Work to be completed:
Reproduce precisely the lines of the listing below, starting with the line that contains "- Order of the" and stopping after the line that contains "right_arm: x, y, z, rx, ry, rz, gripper"; include nothing else.

Input data:
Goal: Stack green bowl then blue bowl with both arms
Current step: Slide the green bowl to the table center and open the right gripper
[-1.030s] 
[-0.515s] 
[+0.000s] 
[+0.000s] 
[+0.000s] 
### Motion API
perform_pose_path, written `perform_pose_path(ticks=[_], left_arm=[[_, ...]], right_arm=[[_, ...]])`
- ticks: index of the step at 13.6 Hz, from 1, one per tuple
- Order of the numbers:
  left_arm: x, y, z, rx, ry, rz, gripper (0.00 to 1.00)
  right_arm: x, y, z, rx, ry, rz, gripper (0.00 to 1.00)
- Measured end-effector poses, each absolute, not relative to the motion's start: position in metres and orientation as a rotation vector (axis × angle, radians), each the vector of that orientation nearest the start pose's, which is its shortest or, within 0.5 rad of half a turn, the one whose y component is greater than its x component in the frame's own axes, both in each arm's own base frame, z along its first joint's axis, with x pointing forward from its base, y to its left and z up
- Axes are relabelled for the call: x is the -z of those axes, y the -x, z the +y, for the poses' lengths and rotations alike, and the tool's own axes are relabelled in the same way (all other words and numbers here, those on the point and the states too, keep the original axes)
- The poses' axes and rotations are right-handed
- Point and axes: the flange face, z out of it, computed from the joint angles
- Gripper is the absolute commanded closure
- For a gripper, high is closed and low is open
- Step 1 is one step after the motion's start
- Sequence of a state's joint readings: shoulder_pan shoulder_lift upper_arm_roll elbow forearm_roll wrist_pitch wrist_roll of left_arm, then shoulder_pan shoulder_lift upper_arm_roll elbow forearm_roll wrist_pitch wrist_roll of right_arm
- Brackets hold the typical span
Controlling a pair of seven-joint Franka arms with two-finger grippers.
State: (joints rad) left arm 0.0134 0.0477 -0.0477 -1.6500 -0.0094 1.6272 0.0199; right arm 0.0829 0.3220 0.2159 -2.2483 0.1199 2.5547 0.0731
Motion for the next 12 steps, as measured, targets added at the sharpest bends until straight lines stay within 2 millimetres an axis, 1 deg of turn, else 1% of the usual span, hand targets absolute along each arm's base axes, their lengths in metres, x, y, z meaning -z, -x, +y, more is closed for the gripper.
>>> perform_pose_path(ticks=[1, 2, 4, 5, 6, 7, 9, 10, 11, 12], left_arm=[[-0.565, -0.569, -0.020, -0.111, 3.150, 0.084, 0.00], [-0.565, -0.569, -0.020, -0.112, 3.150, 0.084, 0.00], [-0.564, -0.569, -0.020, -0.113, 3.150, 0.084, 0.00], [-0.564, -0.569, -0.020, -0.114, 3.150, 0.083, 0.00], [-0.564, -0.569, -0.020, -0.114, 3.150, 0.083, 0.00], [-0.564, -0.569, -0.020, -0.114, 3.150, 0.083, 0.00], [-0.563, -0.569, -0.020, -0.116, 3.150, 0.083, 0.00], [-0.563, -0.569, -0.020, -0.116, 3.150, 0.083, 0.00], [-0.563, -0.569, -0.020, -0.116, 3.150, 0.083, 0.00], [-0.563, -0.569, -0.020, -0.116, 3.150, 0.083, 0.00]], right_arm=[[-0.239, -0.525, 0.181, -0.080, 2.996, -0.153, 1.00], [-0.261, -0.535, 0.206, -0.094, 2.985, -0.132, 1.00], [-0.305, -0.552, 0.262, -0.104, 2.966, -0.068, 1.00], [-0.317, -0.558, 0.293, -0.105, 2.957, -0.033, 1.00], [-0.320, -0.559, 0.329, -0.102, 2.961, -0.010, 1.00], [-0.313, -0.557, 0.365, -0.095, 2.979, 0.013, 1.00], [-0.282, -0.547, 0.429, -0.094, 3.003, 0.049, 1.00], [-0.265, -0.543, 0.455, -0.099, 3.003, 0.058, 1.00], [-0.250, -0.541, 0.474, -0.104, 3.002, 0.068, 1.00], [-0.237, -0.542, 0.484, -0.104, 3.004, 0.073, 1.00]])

Task output:
- Order of the numbers:
  left_arm: x, y, z, rx, ry, rz, gripper (0.00 to 1.00)
  right_arm: x, y, z, rx, ry, rz, gripper (0.00 to 1.00)

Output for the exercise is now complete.